Many NBC affiliates in some larger markets opted not to run network programming during the noon hour at all, preferring to broadcast local news and talk shows instead. Thus Gong made its debut mainly on medium-market and smaller stations or on large-market rival stations that had picked up the program from the NBC affiliate that had rejected it. For example, in Boston, then-NBC affiliate WBZ-TV did not run the series, allowing local UHF independent outlet WSBK-TV to air it.

Gong's time slot was given to a new soap opera, Lovers and Friends, on January 3, 1977, and the show was relocated to replace the cancelled Another World spinoff Somerset at 4:00 p.m.

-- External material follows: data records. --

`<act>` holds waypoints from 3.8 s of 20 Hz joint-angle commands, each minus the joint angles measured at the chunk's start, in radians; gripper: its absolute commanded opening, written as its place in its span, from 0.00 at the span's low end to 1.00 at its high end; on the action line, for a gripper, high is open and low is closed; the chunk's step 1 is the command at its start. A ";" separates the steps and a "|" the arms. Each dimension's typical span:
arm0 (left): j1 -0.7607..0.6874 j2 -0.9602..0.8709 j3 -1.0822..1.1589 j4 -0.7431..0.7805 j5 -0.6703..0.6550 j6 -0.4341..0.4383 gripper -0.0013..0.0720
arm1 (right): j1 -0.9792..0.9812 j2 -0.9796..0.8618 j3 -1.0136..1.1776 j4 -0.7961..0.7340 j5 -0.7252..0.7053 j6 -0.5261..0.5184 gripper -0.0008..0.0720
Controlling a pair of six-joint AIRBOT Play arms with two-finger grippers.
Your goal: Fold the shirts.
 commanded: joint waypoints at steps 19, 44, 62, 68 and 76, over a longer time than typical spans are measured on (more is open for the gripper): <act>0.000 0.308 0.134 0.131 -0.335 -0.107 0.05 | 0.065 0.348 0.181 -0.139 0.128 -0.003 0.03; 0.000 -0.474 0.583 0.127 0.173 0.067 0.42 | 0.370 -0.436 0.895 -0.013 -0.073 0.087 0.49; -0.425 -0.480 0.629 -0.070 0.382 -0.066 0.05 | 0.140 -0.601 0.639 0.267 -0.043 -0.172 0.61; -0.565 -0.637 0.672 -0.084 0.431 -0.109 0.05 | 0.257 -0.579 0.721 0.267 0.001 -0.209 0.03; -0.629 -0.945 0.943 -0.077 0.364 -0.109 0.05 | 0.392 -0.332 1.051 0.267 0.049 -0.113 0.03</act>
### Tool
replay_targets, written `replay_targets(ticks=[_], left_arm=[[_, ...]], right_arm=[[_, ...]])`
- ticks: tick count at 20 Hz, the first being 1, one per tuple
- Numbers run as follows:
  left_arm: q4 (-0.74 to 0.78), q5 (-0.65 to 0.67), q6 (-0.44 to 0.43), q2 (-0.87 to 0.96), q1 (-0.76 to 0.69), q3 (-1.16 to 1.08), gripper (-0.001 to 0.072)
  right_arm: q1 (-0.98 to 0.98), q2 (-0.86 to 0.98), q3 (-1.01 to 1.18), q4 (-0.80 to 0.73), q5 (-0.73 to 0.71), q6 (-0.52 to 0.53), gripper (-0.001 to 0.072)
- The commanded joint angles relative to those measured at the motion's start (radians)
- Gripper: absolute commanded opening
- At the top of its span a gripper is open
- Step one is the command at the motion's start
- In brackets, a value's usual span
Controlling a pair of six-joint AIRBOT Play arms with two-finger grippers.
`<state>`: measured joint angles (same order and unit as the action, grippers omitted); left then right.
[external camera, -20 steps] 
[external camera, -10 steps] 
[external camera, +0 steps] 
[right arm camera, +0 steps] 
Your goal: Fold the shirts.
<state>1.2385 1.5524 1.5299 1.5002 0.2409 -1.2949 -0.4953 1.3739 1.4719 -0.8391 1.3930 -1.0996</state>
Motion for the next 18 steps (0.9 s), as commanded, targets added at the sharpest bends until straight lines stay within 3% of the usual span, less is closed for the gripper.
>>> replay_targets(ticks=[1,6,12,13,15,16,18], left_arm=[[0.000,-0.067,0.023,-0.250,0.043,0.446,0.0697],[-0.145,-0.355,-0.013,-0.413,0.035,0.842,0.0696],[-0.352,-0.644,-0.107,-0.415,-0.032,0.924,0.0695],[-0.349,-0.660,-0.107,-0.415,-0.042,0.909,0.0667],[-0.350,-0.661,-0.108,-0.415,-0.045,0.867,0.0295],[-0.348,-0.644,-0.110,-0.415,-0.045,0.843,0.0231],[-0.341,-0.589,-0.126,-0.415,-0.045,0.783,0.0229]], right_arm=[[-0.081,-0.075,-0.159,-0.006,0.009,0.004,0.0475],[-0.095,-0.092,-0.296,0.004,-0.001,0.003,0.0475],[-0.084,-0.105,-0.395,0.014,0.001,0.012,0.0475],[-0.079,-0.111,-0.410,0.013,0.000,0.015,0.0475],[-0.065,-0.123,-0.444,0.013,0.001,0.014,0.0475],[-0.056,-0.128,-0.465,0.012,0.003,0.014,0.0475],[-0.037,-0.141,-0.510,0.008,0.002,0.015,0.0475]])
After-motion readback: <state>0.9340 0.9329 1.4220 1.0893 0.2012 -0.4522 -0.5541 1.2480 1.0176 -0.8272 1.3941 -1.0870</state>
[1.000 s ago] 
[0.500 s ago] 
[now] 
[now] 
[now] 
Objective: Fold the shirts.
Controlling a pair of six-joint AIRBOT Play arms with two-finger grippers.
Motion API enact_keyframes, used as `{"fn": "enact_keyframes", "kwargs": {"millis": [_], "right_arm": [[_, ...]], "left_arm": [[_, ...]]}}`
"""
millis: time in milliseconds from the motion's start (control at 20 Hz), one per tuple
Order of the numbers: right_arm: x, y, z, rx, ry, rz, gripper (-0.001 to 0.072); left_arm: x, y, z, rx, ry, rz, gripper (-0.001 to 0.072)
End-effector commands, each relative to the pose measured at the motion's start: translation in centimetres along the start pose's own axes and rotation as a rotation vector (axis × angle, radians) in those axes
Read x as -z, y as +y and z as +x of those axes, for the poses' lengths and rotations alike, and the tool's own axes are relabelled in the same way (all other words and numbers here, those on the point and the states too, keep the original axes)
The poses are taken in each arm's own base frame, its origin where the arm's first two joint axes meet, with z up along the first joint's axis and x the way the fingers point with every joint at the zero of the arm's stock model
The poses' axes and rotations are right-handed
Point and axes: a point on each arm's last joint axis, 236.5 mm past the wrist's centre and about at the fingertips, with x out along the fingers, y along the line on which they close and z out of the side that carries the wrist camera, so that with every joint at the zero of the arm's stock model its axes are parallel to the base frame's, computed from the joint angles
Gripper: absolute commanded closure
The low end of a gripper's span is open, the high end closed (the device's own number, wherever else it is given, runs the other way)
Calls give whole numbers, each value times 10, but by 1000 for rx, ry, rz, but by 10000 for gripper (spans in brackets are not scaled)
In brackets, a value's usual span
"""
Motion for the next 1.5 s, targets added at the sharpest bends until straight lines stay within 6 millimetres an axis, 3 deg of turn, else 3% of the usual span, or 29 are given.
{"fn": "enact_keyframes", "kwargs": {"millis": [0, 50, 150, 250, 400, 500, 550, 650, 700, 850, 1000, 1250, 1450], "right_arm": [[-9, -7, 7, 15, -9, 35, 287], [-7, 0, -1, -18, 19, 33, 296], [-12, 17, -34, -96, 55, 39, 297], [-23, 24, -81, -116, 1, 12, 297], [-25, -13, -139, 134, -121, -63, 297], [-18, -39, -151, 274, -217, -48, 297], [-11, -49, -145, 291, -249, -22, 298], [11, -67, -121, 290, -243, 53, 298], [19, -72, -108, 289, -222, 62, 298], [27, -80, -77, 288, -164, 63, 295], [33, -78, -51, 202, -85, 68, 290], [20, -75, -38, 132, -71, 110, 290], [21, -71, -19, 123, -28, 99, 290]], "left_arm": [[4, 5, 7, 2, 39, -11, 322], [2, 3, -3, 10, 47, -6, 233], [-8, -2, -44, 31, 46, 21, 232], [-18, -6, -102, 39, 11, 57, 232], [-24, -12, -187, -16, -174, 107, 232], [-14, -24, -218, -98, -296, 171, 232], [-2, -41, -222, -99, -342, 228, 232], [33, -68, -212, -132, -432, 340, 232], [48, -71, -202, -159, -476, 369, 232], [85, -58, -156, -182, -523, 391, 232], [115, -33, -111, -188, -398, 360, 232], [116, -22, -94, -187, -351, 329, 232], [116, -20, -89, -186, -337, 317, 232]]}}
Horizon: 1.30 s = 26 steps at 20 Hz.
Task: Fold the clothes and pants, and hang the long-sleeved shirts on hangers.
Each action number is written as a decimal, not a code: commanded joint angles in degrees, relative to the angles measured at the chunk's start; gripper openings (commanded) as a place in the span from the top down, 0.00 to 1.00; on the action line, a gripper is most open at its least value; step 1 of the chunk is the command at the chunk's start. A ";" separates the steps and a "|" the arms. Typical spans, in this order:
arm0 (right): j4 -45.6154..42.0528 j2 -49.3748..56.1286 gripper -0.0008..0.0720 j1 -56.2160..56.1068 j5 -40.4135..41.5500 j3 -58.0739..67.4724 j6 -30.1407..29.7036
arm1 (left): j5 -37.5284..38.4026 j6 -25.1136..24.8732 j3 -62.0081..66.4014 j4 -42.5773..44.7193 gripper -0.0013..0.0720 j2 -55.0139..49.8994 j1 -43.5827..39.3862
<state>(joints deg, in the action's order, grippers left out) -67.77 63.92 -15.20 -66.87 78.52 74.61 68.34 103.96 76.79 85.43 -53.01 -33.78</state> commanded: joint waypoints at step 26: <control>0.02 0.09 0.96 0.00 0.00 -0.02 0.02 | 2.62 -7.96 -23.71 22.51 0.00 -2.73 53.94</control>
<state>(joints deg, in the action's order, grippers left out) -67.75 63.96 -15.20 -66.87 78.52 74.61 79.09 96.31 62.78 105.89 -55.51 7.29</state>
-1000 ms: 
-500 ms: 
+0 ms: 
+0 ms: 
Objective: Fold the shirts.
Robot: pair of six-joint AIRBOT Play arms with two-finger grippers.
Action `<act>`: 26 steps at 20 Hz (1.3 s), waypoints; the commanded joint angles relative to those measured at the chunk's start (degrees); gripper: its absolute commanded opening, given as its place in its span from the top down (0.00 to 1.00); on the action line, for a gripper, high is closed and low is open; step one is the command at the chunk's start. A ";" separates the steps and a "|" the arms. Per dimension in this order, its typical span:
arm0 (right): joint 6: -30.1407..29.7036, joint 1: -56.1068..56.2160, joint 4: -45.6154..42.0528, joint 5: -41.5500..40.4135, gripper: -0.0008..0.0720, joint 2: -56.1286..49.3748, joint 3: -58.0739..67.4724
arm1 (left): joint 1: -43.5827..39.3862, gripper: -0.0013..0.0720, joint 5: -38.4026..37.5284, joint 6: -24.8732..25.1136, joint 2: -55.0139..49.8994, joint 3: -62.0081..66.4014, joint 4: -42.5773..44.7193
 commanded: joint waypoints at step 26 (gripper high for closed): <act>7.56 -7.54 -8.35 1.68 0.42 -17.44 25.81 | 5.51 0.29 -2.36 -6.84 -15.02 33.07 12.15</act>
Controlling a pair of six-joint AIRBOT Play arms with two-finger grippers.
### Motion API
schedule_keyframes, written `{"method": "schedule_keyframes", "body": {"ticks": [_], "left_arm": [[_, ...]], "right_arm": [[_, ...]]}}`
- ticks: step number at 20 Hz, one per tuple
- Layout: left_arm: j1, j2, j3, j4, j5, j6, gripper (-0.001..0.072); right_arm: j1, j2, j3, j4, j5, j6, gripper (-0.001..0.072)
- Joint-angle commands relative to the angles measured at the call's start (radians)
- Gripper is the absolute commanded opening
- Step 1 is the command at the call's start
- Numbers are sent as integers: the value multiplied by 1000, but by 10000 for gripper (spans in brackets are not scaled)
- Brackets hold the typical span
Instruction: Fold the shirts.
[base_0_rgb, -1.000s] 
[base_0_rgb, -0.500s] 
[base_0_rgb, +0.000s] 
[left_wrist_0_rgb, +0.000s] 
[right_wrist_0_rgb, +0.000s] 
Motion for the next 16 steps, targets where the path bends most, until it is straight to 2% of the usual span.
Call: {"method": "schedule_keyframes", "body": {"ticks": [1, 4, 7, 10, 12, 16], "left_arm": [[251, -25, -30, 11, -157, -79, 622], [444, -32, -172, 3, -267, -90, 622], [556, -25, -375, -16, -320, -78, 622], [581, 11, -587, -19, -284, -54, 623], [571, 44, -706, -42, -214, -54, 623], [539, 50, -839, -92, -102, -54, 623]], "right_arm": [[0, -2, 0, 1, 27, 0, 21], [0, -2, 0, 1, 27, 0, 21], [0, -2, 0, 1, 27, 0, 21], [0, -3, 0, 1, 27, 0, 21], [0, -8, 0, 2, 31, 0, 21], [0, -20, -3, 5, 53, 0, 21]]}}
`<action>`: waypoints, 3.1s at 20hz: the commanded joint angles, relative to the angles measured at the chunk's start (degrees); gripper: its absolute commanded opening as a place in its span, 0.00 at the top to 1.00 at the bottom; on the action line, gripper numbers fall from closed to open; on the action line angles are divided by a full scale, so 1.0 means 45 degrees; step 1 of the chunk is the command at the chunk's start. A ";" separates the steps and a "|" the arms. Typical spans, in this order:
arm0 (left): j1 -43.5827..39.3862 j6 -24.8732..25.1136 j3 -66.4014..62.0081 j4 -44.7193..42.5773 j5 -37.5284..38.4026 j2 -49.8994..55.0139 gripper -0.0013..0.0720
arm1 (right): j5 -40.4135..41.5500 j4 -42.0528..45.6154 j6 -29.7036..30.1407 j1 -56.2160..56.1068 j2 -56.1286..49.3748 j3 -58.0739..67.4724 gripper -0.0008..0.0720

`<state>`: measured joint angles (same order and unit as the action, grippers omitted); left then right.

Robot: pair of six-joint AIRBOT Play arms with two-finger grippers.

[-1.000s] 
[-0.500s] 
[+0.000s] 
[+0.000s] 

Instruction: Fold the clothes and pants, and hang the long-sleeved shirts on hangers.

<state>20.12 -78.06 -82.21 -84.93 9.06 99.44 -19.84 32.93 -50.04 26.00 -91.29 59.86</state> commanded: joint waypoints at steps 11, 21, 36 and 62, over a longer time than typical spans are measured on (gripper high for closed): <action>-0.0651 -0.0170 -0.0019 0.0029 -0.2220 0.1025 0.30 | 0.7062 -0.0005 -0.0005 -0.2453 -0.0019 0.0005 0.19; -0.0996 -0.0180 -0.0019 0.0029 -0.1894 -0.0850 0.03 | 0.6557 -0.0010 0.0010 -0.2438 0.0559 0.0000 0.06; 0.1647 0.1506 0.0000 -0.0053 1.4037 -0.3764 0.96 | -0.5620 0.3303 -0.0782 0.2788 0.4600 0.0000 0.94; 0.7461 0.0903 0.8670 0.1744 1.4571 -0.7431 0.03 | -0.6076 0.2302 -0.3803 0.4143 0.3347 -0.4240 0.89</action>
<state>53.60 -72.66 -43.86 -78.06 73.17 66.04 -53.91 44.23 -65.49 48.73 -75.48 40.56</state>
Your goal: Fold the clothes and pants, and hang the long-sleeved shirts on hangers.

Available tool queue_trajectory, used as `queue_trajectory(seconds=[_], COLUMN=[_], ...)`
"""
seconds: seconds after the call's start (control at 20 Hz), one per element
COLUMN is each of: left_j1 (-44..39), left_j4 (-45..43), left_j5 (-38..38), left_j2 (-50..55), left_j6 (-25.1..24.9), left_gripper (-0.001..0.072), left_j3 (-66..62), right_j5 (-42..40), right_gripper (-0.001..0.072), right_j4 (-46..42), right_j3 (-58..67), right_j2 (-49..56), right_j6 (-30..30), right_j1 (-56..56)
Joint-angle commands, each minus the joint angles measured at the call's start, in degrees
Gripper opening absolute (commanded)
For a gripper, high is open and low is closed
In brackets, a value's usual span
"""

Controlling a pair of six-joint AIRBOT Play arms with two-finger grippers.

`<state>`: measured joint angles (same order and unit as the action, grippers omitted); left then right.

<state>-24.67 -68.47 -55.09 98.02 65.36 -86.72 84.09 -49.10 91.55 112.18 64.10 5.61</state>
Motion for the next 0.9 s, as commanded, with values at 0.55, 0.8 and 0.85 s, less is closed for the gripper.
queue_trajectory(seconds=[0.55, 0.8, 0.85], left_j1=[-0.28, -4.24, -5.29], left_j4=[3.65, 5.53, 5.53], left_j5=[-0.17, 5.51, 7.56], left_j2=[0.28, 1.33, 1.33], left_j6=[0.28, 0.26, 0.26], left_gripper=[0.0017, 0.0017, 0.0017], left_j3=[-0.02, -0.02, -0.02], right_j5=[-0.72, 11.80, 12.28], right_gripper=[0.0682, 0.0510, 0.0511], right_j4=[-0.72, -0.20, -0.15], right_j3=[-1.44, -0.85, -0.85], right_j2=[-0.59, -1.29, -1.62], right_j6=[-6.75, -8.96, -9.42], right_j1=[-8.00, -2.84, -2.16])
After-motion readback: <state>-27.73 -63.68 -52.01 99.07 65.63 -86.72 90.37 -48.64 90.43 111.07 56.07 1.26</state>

The time change allowed Gong to expand to a half-hour.

NBC broadcast a one-hour prime-time Gong Show special on April 26, 1977, featuring in-studio special guests Tony Randall, Alice Cooper and Harry James and His Orchestra. The winning act on this special was The Bait Brothers, and the panelists were Jaye P. Morgan, Jamie Farr and Arte Johnson.

"Popsicle Twins" incident
During The Gong Show'''s run, Barris became well known for his clashes with the network censors, intentionally bringing in risque acts as bait to allow some of the less racy acts to slip by. In 1977, one of these bait acts, called "Have You Got a Nickel?", made it onto the show. The act consisted of two teenage girls, both wearing shorts, sitting cross-legged on the stage floor and silently eating popsicles in a manner that suggested they were performing fellatio on the frozen treats. The nature of their act led to the two girls being referred to as the "Popsicle Twins".

While the girls were able to complete their act without being gonged, they were given low scores by two of the judges. Phyllis Diller gave them a zero, while Jamie Farr followed with a marginally better 2. Jaye P. Morgan awarded them a 10, quipping, "Do you know that's the way I started (in show business)?" and proceeded to eat one of the girls' popsicles.

Surprisingly, the girls' act was approved by the NBC censors, who apparently did not see anything wrong with it during the rehearsals. However, after the episode aired in the Eastern Time Zone, NBC cut the act from the later tape delay broadcast for western time zones. KNBC, alerted to the content, was able to preempt it. The act was not cut from all the tapes, and the "Popsicle Twins" incident has aired in reruns and retrospectives. Barris said in a 2001 interview with Salon.com that this particular act began making him reconsider his career.

Cancellation
Despite its popularity and respectable ratings for a non-soap-opera midday show, NBC cancelled The Gong Show, with its final episode broadcast on July 21, 1978. At the time, there was much speculation as to the network's true motivations for dumping the popular show. Barris has commented that he heard that NBC's official reason was because of both "lower than expected ratings" and a desire by the network to "re-tailor the morning shows to fit the standard morning demographics" (the move coincided with the arrival of new NBC president Fred Silverman, who was well known for such programming overhauls and was reported to have disliked The Gong Show). America Alive!, a magazine-style variety program hosted by Art Linkletter's son Jack, replaced Gong.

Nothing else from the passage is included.